Die Grenze, ab der ein Gutachten im Verkehrsunfallprozess offensichtlich keine verwertbaren Ergebnisse erzielen kann, lässt sich verlässlich ohne Fachkunde feststellen und sicher zu den Fällen abgrenzen, in denen zumindest eine – wenn auch noch so geringe – Möglichkeit, Verwertbares zu ermitteln, besteht (KG Berlin, Urt. v. 4.11.2021 – 22 U 48/18, NZV 2022, 91 [Syrbe]). Es ist grds. zulässig, Aussagen von im Ermittlungsverfahren vernommenen Zeugen im Wege des Urkundenbeweises zu verwerten. Einer Zustimmung zur Verwertung des Gegners des Beweisführers bedarf es hierzu nicht. Stellt dieser aber einen Antrag auf persönliche Vernehmung der Zeugen, ist diesem Antrag grds. wegen der Schwäche des Urkundenbeweises durch das Protokoll und dem Anspruch auf die Zeugenvernehmung mit allen prozessualen Garantien nachzukommen. Eine ausschließliche Verwertung von Protokollen ist dann unzulässig (OLG Frankfurt, Urt. v. 4.11.2021 – 6 U 59/20, NZV 2022, 94 [Lempp]). Erbringt der Haftpflichtversicherer eine Zahlung an einen Kfz-Sachverständigen als Leistung an den Unfallgeschädigten, ist er nicht gehindert, die Zahlung mit dessen weiteren Ersatzansprüchen zu verrechnen, wenn sich im Nachhinein herausstellt, dass das Gutachten für den Geschädigten erkennbar unbrauchbar war und die Zahlung an den Sachverständigen daher rechtsgrundlos erfolgt ist (LG Saarbrücken, Urt. v. 12.3.2021 – 13 S 139/20, NZV 2021, 537 [Ugur]). Ist die Direktklage eines Dritten gegen den Versicherer und den Fahrer rechtskräftig abgewiesen worden, ist eine Klage gegen den Halter gem. § 124 Abs. 1 VVG dann ausgeschlossen, wenn der Versicherer zumindest auch wegen der Halterhaftung erfolglos in Anspruch genommen worden war.

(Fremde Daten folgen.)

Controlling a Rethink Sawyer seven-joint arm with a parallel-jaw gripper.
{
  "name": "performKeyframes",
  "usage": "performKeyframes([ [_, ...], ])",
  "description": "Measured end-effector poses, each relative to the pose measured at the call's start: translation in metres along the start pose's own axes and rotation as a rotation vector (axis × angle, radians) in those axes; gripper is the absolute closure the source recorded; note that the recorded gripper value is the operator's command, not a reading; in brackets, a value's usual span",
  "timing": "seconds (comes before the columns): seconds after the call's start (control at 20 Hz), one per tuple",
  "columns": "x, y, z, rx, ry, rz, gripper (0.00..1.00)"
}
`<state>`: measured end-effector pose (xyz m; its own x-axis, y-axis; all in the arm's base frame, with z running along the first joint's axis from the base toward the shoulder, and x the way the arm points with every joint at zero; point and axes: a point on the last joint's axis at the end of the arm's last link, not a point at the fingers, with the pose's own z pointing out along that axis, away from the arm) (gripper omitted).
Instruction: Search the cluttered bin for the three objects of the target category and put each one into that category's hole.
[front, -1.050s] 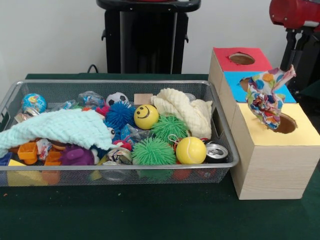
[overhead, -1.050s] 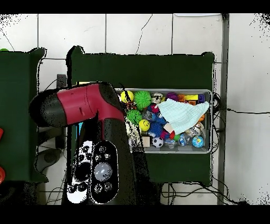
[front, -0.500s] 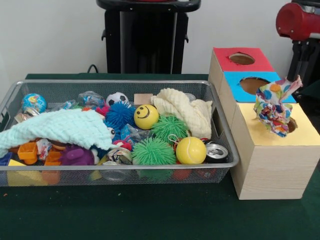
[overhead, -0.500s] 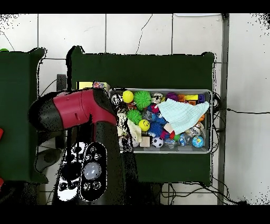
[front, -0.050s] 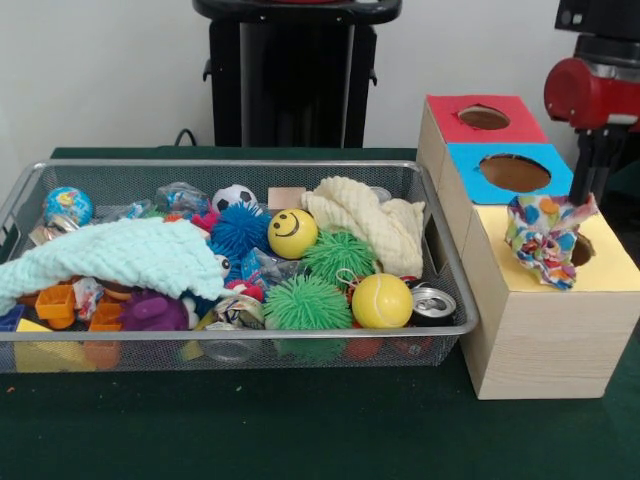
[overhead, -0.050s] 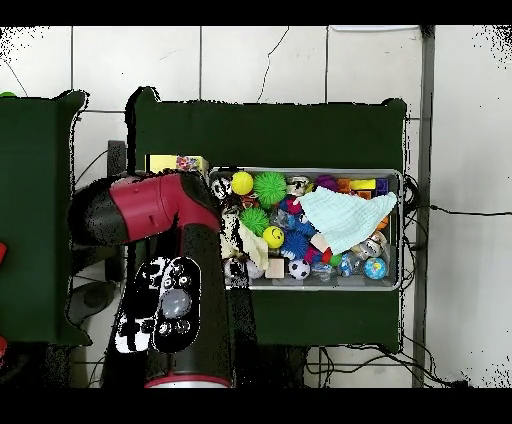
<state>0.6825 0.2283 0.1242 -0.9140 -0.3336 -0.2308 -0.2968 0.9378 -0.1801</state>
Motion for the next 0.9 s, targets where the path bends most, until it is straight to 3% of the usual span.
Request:
performKeyframes([
  [0.1,0.005,0.001,0.019,0.002,-0.018,0.017,1.00],
  [0.4,0.017,0.004,0.047,0.011,-0.033,0.028,1.00],
  [0.9,0.028,0.014,0.069,0.029,-0.054,0.020,1.00],
])
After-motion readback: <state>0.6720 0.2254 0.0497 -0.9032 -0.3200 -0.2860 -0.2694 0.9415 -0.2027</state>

Die Rechtskrafterstreckung gem. § 124 Abs. 1 VVG erfolgt auch dann, wenn der Dritte mit seinem Begehren auf Schadensersatz gegen den Versicherer (nur) deshalb unterlegen ist, weil er seine Aktivlegitimation nicht nachweisen konnte (BGH, Urt. v. 27.4.2021 – VI ZR 883/20, NJW 2021, 2808; zfs 2021, 684).
Hinweis:
In der widerspruchslosen Feststellung des Haftpflichtanspruchs des Geschädigten zur Insolvenztabelle liegt ein Anerkenntnis i.S.d. § 106 S. 1 VVG. Dem kommt jedoch eine bindende Wirkung für den Versicherer regelmäßig nur in dem Umfang zu, in welchem eine Haftpflichtschuld des Versicherungsnehmers nach materieller Rechtslage tatsächlich besteht (BGH, Urt. v. 10.3.2021 – IV ZR 309/19, NJW 2021, 1823; zfs 2021, 621).